Assignment: Your copy should repeat the data that follows exactly and contain no image.

Entries provided:
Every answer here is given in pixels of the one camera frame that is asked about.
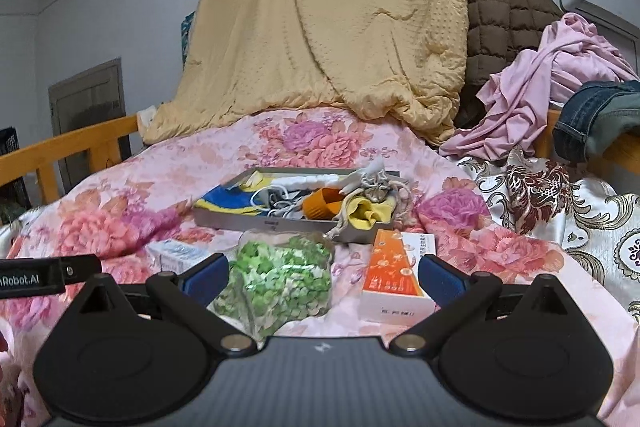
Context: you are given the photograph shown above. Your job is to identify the pink floral blanket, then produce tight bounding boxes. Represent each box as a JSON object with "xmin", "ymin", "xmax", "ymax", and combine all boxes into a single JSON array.
[{"xmin": 0, "ymin": 107, "xmax": 640, "ymax": 427}]

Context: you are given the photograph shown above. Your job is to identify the orange white medicine box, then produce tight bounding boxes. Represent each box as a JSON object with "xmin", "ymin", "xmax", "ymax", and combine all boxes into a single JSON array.
[{"xmin": 360, "ymin": 229, "xmax": 437, "ymax": 324}]

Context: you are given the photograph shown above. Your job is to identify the grey drawstring pouch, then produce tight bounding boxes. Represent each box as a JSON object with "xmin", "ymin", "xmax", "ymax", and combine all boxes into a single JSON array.
[{"xmin": 359, "ymin": 171, "xmax": 402, "ymax": 202}]

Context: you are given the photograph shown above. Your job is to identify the yellow quilt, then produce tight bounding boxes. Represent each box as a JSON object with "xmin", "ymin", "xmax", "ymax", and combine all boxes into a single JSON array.
[{"xmin": 142, "ymin": 0, "xmax": 471, "ymax": 148}]

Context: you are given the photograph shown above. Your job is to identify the bag of green paper stars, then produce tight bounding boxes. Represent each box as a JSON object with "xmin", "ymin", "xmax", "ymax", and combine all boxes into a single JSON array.
[{"xmin": 206, "ymin": 228, "xmax": 337, "ymax": 344}]

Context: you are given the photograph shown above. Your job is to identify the light grey cloth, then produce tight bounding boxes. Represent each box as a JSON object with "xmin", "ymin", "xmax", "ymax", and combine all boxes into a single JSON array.
[{"xmin": 342, "ymin": 158, "xmax": 387, "ymax": 190}]

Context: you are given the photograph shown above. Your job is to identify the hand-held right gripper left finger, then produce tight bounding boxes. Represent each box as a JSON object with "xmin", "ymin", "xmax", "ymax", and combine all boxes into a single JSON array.
[{"xmin": 60, "ymin": 253, "xmax": 253, "ymax": 354}]

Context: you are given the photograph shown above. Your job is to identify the black plastic crate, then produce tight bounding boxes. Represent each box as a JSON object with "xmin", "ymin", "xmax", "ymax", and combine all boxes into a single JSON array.
[{"xmin": 0, "ymin": 127, "xmax": 26, "ymax": 212}]

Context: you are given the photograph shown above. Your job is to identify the white blue packet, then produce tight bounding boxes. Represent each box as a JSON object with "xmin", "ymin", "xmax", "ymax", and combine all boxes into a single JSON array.
[{"xmin": 146, "ymin": 238, "xmax": 212, "ymax": 275}]

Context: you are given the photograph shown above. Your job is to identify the wooden bed rail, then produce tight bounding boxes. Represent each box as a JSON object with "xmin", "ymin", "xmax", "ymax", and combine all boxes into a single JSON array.
[
  {"xmin": 542, "ymin": 107, "xmax": 640, "ymax": 192},
  {"xmin": 0, "ymin": 114, "xmax": 141, "ymax": 212}
]

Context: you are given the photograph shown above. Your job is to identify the grey tray box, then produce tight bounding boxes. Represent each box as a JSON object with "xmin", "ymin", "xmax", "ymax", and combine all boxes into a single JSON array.
[{"xmin": 192, "ymin": 167, "xmax": 403, "ymax": 245}]

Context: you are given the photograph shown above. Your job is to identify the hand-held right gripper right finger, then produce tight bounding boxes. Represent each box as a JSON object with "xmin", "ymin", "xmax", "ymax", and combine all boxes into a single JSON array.
[{"xmin": 390, "ymin": 253, "xmax": 583, "ymax": 354}]

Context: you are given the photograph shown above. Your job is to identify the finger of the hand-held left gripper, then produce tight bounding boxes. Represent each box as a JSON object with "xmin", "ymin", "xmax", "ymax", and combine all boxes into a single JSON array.
[{"xmin": 60, "ymin": 255, "xmax": 102, "ymax": 281}]

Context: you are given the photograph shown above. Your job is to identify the teal patterned cloth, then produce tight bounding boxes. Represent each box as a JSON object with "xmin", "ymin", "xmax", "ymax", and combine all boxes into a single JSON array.
[{"xmin": 180, "ymin": 12, "xmax": 197, "ymax": 68}]

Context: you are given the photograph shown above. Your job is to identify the white textured cloth strip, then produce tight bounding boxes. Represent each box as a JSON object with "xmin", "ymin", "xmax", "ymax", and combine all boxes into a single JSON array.
[{"xmin": 272, "ymin": 172, "xmax": 351, "ymax": 190}]

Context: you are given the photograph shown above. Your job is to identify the cartoon printed towel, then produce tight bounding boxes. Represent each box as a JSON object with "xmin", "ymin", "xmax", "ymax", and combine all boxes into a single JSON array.
[{"xmin": 195, "ymin": 172, "xmax": 281, "ymax": 212}]

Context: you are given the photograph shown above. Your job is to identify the pink garment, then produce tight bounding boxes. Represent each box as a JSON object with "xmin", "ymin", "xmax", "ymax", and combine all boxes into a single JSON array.
[{"xmin": 439, "ymin": 13, "xmax": 640, "ymax": 162}]

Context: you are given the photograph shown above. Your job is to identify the grey door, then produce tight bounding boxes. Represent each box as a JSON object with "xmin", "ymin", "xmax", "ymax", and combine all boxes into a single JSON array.
[{"xmin": 47, "ymin": 58, "xmax": 126, "ymax": 168}]

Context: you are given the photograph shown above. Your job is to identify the blue jeans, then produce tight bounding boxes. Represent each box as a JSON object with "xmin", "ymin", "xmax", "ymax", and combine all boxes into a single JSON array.
[{"xmin": 552, "ymin": 80, "xmax": 640, "ymax": 162}]

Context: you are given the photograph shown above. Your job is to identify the white face mask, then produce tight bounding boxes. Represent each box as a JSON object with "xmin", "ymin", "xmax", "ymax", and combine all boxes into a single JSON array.
[{"xmin": 270, "ymin": 194, "xmax": 306, "ymax": 220}]

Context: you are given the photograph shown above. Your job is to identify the brown puffer jacket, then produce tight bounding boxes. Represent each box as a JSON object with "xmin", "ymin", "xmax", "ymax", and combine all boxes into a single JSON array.
[{"xmin": 452, "ymin": 0, "xmax": 566, "ymax": 130}]

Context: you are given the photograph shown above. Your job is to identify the striped yellow sock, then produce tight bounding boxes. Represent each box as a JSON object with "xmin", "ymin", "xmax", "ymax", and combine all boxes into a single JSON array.
[{"xmin": 347, "ymin": 198, "xmax": 397, "ymax": 231}]

Solution to this task:
Every answer here is given in pixels of the one camera frame that is asked about.
Context: you are given the photograph shown above. Your job is to identify the pink floral blanket, then produce tight bounding boxes. Represent each box as a JSON object with "xmin", "ymin", "xmax", "ymax", and combine all boxes into a single JSON array.
[{"xmin": 0, "ymin": 107, "xmax": 640, "ymax": 427}]

Context: you are given the photograph shown above. Your job is to identify the orange white medicine box, then produce tight bounding boxes. Represent each box as a JSON object with "xmin", "ymin", "xmax", "ymax", and combine all boxes into a single JSON array.
[{"xmin": 360, "ymin": 229, "xmax": 437, "ymax": 324}]

Context: you are given the photograph shown above. Your job is to identify the grey drawstring pouch, then produce tight bounding boxes. Represent each box as a JSON object with "xmin", "ymin", "xmax", "ymax", and combine all boxes into a single JSON array.
[{"xmin": 359, "ymin": 171, "xmax": 402, "ymax": 202}]

Context: you are given the photograph shown above. Your job is to identify the yellow quilt, then produce tight bounding boxes. Represent each box as a JSON object with "xmin", "ymin", "xmax", "ymax", and combine all boxes into a single JSON array.
[{"xmin": 142, "ymin": 0, "xmax": 471, "ymax": 148}]

Context: you are given the photograph shown above. Your job is to identify the bag of green paper stars, then produce tight bounding boxes. Represent each box as a JSON object with "xmin", "ymin", "xmax", "ymax", and combine all boxes into a single JSON array.
[{"xmin": 206, "ymin": 228, "xmax": 337, "ymax": 344}]

Context: you are given the photograph shown above. Your job is to identify the light grey cloth, then produce tight bounding boxes. Represent each box as a JSON object with "xmin", "ymin", "xmax", "ymax", and combine all boxes into a single JSON array.
[{"xmin": 342, "ymin": 158, "xmax": 387, "ymax": 190}]

Context: you are given the photograph shown above. Your job is to identify the hand-held right gripper left finger, then produce tight bounding boxes. Represent each box as a JSON object with "xmin", "ymin", "xmax", "ymax", and combine all boxes into a single JSON array.
[{"xmin": 60, "ymin": 253, "xmax": 253, "ymax": 354}]

Context: you are given the photograph shown above. Your job is to identify the black plastic crate, then produce tight bounding boxes. Represent each box as a JSON object with "xmin", "ymin", "xmax", "ymax", and combine all boxes into a single JSON array.
[{"xmin": 0, "ymin": 127, "xmax": 26, "ymax": 212}]

Context: you are given the photograph shown above. Your job is to identify the white blue packet, then produce tight bounding boxes. Represent each box as a JSON object with "xmin", "ymin", "xmax", "ymax", and combine all boxes into a single JSON array.
[{"xmin": 146, "ymin": 238, "xmax": 212, "ymax": 275}]

Context: you are given the photograph shown above. Your job is to identify the wooden bed rail, then produce tight bounding boxes. Represent each box as a JSON object with "xmin", "ymin", "xmax", "ymax", and combine all boxes into a single JSON array.
[
  {"xmin": 542, "ymin": 107, "xmax": 640, "ymax": 192},
  {"xmin": 0, "ymin": 114, "xmax": 141, "ymax": 212}
]

Context: you are given the photograph shown above. Your job is to identify the grey tray box, then produce tight bounding boxes. Represent each box as a JSON object with "xmin", "ymin", "xmax", "ymax", and combine all boxes into a single JSON array.
[{"xmin": 192, "ymin": 167, "xmax": 403, "ymax": 245}]

Context: you are given the photograph shown above. Your job is to identify the hand-held right gripper right finger, then produce tight bounding boxes. Represent each box as a JSON object with "xmin", "ymin", "xmax", "ymax", and combine all boxes into a single JSON array.
[{"xmin": 390, "ymin": 253, "xmax": 583, "ymax": 354}]

Context: you are given the photograph shown above. Your job is to identify the finger of the hand-held left gripper, then produce tight bounding boxes. Represent each box as a JSON object with "xmin", "ymin", "xmax", "ymax", and combine all boxes into a single JSON array.
[{"xmin": 60, "ymin": 255, "xmax": 102, "ymax": 281}]

Context: you are given the photograph shown above. Your job is to identify the teal patterned cloth, then produce tight bounding boxes. Represent each box as a JSON object with "xmin", "ymin", "xmax", "ymax", and combine all boxes into a single JSON array.
[{"xmin": 180, "ymin": 12, "xmax": 197, "ymax": 68}]

Context: you are given the photograph shown above. Your job is to identify the white textured cloth strip, then produce tight bounding boxes. Represent each box as a JSON object with "xmin", "ymin", "xmax", "ymax", and combine all boxes into a single JSON array.
[{"xmin": 272, "ymin": 172, "xmax": 351, "ymax": 190}]

Context: you are given the photograph shown above. Your job is to identify the cartoon printed towel, then produce tight bounding boxes. Represent each box as a JSON object with "xmin", "ymin", "xmax", "ymax", and combine all boxes into a single JSON array.
[{"xmin": 195, "ymin": 172, "xmax": 281, "ymax": 212}]

Context: you are given the photograph shown above. Your job is to identify the pink garment, then produce tight bounding boxes. Represent each box as a JSON object with "xmin", "ymin", "xmax", "ymax", and combine all boxes into a single JSON array.
[{"xmin": 439, "ymin": 13, "xmax": 640, "ymax": 162}]

Context: you are given the photograph shown above. Your job is to identify the grey door, then produce tight bounding boxes. Represent each box as a JSON object with "xmin", "ymin", "xmax", "ymax", and combine all boxes into a single JSON array.
[{"xmin": 47, "ymin": 58, "xmax": 126, "ymax": 168}]

Context: you are given the photograph shown above. Your job is to identify the blue jeans, then produce tight bounding boxes. Represent each box as a JSON object with "xmin", "ymin", "xmax", "ymax", and combine all boxes into a single JSON array.
[{"xmin": 552, "ymin": 80, "xmax": 640, "ymax": 162}]

Context: you are given the photograph shown above. Your job is to identify the white face mask, then produce tight bounding boxes. Represent each box as a JSON object with "xmin", "ymin", "xmax", "ymax", and combine all boxes into a single JSON array.
[{"xmin": 270, "ymin": 194, "xmax": 306, "ymax": 220}]

Context: you are given the photograph shown above. Your job is to identify the brown puffer jacket, then produce tight bounding boxes. Represent each box as a JSON object with "xmin", "ymin", "xmax", "ymax", and combine all boxes into a single JSON array.
[{"xmin": 452, "ymin": 0, "xmax": 566, "ymax": 130}]

Context: you are given the photograph shown above. Your job is to identify the striped yellow sock, then produce tight bounding boxes. Represent each box as a JSON object with "xmin", "ymin", "xmax", "ymax", and combine all boxes into a single JSON array.
[{"xmin": 347, "ymin": 198, "xmax": 397, "ymax": 231}]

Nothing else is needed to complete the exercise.